> **Work task**: Tally every line in the following material that has the word "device" in it, and answer with that figure alone.

> **Input data**:
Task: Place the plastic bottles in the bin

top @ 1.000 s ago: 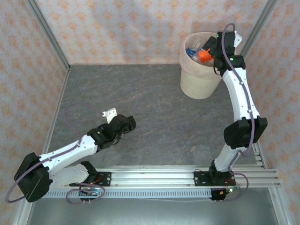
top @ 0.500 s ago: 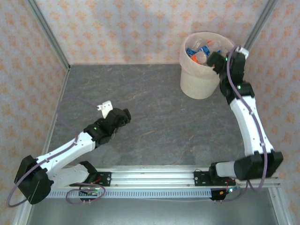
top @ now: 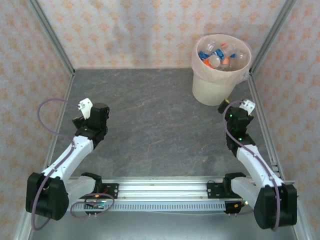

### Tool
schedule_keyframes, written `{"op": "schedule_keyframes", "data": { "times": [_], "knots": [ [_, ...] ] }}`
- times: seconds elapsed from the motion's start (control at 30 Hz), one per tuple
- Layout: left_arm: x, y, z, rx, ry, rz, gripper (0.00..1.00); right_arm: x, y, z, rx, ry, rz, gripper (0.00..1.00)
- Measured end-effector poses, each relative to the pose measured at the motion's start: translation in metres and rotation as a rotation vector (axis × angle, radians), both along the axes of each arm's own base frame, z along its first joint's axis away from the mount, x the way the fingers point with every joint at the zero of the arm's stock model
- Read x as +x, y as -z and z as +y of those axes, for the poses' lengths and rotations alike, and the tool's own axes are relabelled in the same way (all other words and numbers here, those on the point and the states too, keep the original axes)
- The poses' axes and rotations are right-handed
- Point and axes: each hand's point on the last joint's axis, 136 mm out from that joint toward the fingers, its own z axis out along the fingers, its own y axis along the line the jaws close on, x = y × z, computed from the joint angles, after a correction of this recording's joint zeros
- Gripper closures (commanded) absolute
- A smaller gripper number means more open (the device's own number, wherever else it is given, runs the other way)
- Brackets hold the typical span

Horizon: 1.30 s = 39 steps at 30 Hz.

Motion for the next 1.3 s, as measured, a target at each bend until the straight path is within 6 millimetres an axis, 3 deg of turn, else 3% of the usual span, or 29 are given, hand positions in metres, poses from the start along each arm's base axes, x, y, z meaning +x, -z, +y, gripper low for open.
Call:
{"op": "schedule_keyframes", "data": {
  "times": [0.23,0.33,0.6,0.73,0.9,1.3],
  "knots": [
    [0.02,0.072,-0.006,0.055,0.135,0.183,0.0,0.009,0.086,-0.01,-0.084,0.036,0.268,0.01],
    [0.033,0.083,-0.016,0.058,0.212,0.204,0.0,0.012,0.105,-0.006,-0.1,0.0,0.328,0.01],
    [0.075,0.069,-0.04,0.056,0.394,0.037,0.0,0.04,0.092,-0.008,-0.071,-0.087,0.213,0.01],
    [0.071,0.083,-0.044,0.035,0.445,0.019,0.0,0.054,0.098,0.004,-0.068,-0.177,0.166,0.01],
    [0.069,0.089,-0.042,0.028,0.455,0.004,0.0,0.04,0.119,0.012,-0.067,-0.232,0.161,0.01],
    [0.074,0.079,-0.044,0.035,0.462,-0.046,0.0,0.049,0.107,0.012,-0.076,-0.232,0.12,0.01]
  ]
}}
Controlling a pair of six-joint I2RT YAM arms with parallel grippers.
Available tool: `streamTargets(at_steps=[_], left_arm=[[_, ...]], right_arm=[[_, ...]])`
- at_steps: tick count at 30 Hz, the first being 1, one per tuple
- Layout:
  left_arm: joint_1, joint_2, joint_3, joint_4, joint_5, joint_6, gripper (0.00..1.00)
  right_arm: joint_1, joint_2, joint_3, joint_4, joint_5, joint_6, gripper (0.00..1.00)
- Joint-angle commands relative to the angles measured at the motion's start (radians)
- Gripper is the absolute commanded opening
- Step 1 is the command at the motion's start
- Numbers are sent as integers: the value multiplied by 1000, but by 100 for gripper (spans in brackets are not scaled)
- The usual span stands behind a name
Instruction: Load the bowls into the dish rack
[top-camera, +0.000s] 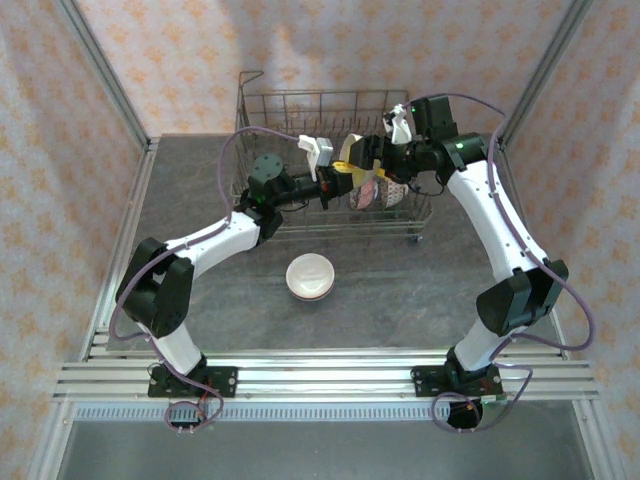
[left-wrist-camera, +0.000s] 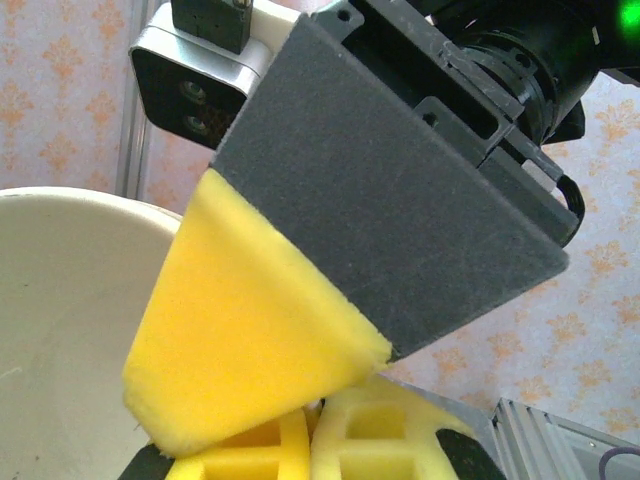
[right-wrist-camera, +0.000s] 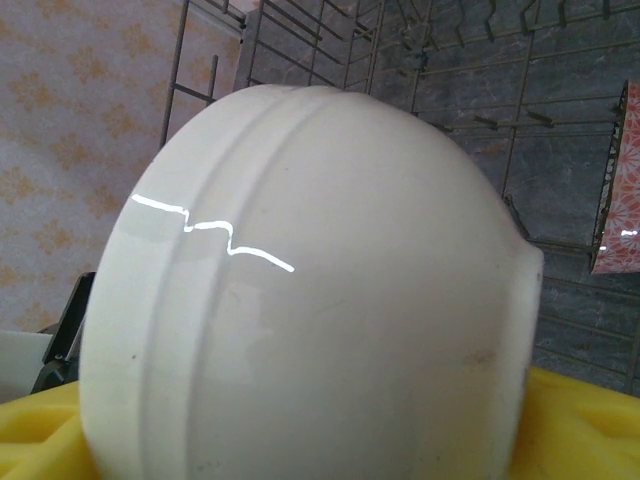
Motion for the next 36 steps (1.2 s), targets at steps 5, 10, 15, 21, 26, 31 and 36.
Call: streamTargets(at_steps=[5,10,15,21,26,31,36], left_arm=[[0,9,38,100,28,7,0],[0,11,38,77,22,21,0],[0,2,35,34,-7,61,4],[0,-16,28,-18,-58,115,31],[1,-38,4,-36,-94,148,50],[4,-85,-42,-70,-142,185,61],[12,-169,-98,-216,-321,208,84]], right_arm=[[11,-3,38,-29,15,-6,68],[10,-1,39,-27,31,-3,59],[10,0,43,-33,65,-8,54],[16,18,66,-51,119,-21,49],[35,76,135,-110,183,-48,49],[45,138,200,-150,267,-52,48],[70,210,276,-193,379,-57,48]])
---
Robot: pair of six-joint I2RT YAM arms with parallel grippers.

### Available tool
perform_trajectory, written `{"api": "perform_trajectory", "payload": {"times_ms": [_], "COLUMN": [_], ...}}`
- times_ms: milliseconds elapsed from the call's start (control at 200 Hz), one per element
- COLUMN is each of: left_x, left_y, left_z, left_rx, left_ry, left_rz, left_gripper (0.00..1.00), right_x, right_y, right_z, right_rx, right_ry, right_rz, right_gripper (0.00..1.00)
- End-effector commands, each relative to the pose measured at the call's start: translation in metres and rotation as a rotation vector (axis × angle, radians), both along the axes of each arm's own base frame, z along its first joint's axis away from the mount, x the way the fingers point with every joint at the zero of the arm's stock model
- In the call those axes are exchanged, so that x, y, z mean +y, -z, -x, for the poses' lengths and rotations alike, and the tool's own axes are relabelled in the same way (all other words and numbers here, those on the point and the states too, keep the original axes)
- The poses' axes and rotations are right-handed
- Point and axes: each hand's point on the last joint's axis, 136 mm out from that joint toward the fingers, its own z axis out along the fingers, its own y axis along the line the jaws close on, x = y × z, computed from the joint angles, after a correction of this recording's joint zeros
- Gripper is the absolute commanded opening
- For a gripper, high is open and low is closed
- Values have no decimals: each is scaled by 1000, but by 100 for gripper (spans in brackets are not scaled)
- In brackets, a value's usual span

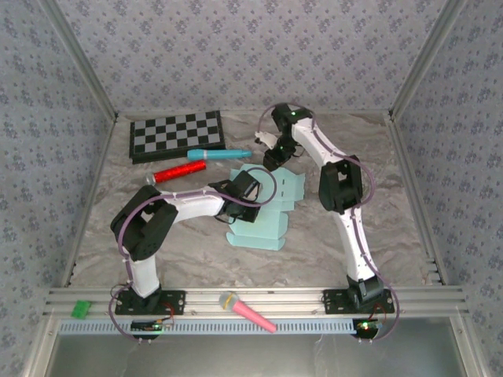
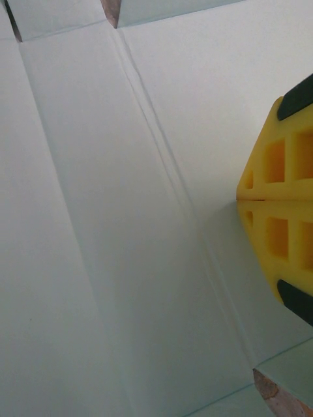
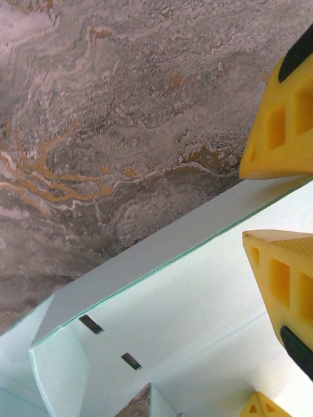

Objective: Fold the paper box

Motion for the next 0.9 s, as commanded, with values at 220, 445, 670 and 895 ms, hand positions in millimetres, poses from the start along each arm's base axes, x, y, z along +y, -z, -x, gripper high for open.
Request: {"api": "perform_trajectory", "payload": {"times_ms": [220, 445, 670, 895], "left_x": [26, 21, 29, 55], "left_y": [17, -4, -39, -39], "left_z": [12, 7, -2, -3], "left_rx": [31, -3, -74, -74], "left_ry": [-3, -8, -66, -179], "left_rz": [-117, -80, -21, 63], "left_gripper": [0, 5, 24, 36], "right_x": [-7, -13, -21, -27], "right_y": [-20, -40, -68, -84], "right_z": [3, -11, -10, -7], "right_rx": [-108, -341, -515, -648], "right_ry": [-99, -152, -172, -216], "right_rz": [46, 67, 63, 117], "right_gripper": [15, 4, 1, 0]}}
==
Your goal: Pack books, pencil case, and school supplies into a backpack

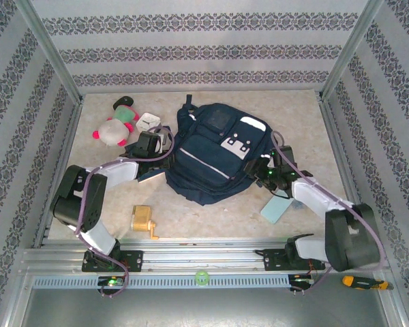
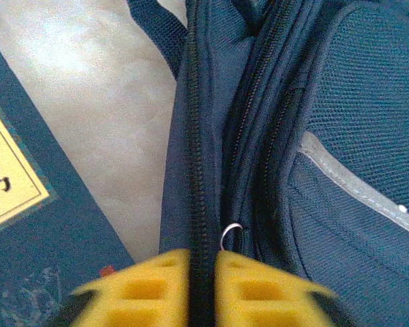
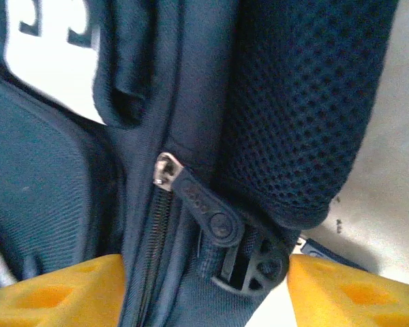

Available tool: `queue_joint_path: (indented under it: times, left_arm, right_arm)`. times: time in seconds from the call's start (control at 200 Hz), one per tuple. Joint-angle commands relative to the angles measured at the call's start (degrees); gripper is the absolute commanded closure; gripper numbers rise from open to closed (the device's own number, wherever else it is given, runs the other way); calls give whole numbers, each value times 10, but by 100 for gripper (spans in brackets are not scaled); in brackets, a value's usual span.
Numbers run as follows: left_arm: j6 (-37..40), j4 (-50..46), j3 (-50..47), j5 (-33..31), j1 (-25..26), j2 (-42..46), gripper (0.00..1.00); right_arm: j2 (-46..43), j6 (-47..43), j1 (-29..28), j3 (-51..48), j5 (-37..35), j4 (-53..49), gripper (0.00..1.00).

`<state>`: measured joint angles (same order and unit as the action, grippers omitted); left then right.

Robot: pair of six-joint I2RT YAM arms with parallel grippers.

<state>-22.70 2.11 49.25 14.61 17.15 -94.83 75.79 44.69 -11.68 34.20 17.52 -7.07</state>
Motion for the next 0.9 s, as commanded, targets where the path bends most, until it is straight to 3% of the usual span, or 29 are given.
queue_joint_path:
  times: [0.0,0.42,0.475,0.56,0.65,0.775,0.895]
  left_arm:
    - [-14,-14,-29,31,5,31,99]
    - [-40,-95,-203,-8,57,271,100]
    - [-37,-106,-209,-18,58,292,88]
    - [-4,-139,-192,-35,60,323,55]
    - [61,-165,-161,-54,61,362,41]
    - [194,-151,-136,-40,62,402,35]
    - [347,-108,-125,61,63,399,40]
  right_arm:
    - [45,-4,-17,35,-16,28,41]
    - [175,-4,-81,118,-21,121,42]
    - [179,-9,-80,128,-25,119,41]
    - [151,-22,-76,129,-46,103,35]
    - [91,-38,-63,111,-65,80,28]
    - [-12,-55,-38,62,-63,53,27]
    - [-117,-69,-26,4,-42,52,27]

> **Reply**: 2